The making of Croc Bank

February 10, 2012 06:07 pm | Updated November 13, 2021 09:49 am IST

CROCODILE ALLEY A leafy haven for many creatures PHOTO: JANAKI LENIN

CROCODILE ALLEY A leafy haven for many creatures PHOTO: JANAKI LENIN

We walk down the main path of the Madras Crocodile Bank as we've done countless times before. But this time I ask Rom to narrate how the place took shape. “The process took 10 years at least,” Rom says.

In the early 1970s, crocs had a hard time worldwide. Rom did the first croc surveys in India and found the three Indian species struggling to survive. It was the usual gripe of habitat loss and poaching. Tony Pooley in Zimbabwe and Ted Joanen in the U.S. were breeding Nile crocs and alligators respectively and re-stocking wild populations. Rom felt he could do the same for the mugger, the gharial and salt water crocs in India. That was why the Croc Bank was set up.

Rom and his then-wife, Zai, invested their wedding gift of Rs. 14,000 in the new venture. Rom went farther and farther down the road to Mahabalipuram until he found land within his budget. Since it was sandy, he would just need to scoop out a hole to hit the water table and create a pool. Tourism was still a nascent industry, but Rom could see the potential. This was crucial as a long-term strategy as in later years, the gate collection was to fund many conservation projects in the wild.

Land was available in strips, just 10 to 20 feet wide, but about 1,000 feet long. Twenty different negotiations later, Rom had a 10-acre spread from the road to the beach. Each deal was sealed by the seller and the purchaser downing a litre of fermented palm toddy. Rom remembers staggering home by early afternoon.

We come to the large enclosure with thick granite walls, now called Enclosure Eight. It housed the first stock of 14 mugger crocs. Within a year, these animals produced close to hundred offspring. Rom didn't know then that crocs were scaly rabbits.

In those days, only a few spindly casuarinas trees grew on the land. Ignoring the accepted wisdom that only coconut trees and casuarinas would grow on the sandy beach, they sourced hundreds of broad-leaved native species such as pongamia and albizzia from Forest Department nurseries and Auroville. The staff's only accommodation was thatched huts.

Croc Bank was opened to the public in 1976, the first tourist facility on, what was later to become, the East Coast Road. Jimmy Yacob, a landscape architect from Johor, Malaysia, planned the central pathway with enclosures flanking the sides. Since the land sloped from the road to the beach, he levelled it into terraces.

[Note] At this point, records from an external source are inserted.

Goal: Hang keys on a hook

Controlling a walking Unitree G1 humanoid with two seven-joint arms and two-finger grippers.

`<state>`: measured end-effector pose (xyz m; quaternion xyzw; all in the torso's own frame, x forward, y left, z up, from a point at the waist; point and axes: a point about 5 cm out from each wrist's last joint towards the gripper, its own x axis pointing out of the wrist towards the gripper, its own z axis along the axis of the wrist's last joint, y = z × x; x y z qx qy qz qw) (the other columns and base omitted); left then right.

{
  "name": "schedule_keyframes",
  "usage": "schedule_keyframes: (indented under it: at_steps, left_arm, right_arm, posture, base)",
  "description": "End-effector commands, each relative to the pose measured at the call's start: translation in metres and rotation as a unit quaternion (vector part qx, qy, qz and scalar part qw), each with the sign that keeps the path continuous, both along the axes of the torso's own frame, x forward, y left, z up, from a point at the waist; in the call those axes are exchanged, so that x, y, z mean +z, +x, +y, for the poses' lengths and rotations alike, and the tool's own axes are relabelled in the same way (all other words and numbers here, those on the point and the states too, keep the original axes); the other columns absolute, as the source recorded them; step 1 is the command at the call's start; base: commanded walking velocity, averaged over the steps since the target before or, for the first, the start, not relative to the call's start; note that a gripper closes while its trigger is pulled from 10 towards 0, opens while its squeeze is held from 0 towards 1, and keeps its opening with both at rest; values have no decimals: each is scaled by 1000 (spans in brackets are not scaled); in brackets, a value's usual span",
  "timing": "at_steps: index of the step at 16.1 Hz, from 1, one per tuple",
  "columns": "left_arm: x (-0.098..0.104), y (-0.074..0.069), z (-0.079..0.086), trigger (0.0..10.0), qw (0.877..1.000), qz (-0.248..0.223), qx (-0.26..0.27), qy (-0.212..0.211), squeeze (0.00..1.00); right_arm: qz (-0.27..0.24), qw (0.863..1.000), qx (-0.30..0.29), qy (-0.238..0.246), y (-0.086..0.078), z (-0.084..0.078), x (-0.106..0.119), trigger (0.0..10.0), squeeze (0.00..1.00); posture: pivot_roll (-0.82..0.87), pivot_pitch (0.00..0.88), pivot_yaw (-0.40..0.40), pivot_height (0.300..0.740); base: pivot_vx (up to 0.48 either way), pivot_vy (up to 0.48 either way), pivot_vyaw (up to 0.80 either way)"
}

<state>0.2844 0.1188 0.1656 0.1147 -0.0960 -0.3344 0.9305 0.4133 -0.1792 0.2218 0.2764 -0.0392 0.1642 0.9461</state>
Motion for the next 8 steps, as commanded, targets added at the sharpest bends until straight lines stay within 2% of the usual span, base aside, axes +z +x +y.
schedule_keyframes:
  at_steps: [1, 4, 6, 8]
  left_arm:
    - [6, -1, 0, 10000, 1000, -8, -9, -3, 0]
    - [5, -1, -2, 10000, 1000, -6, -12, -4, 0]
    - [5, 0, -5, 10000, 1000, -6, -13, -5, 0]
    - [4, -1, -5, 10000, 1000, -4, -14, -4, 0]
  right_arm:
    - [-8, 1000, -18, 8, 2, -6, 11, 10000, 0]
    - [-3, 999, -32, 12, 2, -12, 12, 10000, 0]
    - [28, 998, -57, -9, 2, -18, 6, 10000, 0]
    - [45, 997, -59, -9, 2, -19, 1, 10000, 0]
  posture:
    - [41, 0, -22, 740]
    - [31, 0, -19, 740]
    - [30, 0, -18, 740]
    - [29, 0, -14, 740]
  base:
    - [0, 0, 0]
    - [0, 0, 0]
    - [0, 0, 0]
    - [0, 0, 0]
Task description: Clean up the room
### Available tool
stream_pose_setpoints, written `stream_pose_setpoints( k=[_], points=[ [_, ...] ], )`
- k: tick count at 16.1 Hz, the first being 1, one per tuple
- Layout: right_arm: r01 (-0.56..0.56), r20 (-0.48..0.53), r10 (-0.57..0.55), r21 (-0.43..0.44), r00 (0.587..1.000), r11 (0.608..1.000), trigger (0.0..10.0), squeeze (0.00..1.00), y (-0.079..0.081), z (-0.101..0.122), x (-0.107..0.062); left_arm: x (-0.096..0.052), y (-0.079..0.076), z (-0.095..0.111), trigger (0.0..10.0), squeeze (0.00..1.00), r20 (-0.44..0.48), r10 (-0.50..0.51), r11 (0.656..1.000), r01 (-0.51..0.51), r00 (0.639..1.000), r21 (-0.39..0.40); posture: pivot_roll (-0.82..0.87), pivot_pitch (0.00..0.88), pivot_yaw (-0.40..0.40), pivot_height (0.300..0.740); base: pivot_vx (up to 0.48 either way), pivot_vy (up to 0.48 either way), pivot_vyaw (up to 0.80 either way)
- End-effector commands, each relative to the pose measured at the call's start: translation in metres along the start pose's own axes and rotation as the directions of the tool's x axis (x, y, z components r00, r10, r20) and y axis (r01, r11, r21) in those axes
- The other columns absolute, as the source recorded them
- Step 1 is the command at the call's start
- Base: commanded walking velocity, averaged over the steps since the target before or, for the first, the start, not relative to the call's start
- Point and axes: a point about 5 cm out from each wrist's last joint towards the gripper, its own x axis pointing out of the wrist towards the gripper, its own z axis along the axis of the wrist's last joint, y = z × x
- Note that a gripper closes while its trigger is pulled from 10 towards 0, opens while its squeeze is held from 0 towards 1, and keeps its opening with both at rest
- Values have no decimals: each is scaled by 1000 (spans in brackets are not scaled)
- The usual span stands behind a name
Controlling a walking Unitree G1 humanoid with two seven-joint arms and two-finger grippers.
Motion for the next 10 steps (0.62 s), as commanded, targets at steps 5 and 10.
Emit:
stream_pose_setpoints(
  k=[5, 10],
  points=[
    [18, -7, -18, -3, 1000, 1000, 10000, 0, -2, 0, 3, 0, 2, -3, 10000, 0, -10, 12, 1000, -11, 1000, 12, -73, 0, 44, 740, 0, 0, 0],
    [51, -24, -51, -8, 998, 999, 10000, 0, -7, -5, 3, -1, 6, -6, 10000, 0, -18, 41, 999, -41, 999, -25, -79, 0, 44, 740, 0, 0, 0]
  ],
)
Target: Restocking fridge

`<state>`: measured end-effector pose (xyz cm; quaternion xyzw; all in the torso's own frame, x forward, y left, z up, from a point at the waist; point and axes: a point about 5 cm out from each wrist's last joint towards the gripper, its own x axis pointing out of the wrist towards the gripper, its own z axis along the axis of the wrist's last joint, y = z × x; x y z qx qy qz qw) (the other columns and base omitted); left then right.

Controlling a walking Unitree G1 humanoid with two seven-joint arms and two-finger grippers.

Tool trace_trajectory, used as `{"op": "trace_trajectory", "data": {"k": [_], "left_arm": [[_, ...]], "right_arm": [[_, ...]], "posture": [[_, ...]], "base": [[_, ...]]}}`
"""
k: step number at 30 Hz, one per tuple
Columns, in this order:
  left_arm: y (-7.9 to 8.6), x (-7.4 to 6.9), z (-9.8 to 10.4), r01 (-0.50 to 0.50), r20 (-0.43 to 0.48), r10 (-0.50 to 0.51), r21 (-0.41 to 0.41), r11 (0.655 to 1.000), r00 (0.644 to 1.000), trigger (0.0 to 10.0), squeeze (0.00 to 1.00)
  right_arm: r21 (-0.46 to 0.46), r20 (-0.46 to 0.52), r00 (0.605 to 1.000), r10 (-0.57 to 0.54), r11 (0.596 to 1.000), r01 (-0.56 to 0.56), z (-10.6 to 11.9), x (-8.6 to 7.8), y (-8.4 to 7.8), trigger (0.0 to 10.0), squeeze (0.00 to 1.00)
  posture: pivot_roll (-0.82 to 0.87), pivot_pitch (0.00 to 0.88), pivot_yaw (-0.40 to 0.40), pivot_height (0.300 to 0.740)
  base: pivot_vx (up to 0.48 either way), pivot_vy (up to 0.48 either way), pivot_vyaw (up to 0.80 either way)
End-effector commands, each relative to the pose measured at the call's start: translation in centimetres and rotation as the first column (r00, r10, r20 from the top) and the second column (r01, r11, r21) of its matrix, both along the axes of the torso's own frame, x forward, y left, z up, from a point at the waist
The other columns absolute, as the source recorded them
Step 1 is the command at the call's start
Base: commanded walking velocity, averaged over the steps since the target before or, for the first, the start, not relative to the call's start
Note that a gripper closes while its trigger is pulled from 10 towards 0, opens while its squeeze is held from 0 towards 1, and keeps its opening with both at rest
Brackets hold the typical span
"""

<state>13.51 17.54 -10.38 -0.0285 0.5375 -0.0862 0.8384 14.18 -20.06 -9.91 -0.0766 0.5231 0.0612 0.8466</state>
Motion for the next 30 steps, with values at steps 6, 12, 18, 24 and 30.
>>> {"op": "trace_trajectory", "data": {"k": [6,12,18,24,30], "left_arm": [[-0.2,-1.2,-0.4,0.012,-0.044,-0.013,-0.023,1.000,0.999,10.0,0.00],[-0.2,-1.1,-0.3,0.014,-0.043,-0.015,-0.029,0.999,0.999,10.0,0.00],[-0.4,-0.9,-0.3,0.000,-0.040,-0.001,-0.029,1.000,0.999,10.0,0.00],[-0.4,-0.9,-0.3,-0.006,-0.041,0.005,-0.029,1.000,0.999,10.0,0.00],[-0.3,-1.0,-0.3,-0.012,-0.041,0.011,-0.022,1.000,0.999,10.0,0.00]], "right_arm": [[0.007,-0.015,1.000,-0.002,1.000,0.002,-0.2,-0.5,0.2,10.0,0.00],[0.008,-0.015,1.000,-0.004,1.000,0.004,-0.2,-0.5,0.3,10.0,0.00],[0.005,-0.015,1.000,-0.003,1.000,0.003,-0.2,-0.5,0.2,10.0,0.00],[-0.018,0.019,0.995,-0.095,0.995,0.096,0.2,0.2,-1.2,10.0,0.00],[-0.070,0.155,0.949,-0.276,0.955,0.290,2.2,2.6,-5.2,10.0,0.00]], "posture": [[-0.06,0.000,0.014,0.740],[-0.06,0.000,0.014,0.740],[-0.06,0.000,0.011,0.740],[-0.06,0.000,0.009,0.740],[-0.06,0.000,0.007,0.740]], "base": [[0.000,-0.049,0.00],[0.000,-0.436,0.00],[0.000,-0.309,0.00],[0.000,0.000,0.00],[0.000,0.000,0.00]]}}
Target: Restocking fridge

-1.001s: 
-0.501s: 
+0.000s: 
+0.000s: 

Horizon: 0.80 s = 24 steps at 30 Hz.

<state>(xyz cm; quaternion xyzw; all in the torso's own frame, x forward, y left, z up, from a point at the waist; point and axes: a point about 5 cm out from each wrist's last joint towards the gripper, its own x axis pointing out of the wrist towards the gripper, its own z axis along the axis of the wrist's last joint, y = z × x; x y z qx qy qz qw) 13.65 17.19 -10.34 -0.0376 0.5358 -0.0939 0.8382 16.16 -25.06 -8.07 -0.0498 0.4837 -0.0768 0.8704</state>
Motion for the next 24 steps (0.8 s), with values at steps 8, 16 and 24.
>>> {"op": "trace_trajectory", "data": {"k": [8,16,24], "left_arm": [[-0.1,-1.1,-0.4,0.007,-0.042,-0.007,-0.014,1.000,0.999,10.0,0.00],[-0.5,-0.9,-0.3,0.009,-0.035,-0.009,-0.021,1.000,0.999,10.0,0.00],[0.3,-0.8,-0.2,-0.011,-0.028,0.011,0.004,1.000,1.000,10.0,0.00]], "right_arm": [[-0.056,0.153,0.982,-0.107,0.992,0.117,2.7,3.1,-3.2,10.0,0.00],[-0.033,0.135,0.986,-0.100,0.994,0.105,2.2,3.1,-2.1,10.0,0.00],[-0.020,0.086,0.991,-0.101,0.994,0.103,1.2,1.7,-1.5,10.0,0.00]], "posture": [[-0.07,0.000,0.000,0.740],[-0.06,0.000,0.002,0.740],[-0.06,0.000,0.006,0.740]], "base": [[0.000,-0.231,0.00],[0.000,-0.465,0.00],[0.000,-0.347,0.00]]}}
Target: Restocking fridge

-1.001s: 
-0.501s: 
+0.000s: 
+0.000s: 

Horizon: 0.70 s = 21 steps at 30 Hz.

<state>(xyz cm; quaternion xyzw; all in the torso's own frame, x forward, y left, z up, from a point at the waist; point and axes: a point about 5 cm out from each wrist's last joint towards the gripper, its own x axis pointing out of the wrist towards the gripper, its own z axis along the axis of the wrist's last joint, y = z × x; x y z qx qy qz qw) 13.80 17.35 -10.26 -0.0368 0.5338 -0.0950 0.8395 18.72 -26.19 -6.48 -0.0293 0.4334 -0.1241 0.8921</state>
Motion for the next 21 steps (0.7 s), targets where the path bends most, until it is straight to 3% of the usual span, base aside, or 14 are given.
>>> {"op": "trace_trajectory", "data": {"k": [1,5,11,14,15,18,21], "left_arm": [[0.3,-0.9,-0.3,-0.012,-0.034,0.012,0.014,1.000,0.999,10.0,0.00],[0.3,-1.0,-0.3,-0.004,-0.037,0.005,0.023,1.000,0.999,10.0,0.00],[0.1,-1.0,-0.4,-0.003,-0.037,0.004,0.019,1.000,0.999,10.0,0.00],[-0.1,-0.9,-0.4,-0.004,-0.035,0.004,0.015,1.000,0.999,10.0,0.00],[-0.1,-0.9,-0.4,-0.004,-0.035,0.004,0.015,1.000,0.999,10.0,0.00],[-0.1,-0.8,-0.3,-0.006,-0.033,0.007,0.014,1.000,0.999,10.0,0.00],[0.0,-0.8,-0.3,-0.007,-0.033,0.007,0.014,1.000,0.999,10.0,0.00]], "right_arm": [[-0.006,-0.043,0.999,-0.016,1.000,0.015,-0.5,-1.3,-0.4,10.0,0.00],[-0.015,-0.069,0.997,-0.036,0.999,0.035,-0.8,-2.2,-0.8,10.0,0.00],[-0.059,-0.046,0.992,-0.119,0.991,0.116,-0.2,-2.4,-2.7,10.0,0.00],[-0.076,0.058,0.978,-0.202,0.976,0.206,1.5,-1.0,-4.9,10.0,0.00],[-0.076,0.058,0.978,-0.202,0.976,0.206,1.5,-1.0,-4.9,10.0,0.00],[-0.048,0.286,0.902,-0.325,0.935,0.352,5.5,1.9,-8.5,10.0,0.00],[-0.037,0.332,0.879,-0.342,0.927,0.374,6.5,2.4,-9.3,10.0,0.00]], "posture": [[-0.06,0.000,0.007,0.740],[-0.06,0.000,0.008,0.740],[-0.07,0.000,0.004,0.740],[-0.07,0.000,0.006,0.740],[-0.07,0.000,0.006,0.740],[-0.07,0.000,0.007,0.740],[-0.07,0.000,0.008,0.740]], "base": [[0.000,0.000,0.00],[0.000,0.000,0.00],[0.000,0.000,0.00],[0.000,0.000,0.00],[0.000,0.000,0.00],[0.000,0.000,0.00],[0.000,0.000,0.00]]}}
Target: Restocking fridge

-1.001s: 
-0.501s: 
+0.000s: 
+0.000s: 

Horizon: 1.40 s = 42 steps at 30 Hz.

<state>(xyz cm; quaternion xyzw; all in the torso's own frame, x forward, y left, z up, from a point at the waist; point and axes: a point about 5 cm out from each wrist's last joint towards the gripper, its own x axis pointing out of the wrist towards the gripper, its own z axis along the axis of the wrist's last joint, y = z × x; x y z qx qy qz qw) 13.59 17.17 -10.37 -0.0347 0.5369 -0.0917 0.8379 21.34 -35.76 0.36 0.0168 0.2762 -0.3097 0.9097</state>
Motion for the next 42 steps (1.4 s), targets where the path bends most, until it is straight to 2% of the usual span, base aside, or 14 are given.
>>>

Although Rom liked the solid walls of Enclosure Eight, money was short and more enclosures were needed for the gharial, salt water crocs and the baby croc nurseries. Brick walls were cheaper. But he didn't have money to make them the regular nine inches thick, so he made single-brick walls supported by concrete pillars every five to six feet.

We reach the end where the gharial enclosure is located. Since it is a riverine species, Rom says he created a pool that resembles a river bend. The excavated sand forms the Gharial Mound behind the enclosure. In the early 1990s, when I began living there, the hillock was a quiet place to laze under the trees, and read a book. If it was dull, I would roll over and watch tourists. On some warm afternoons, I'd fall asleep to the mournful creaking of the windmill nearby.

The windmill was meant to pump up water from the gharial enclosure to feed a waterfall at one end of the pool. But the windmill was badly designed and needed more headwind than blew off the sea. The waterfall remained a dream, and the windmill was consigned to the scrap heap.

Over the last 35 years, the trees have grown, while the collection has more than 2,000 crocs of 18 species, and, 19 species of snakes, lizards and turtles later. The Croc Bank is India's largest reptile park.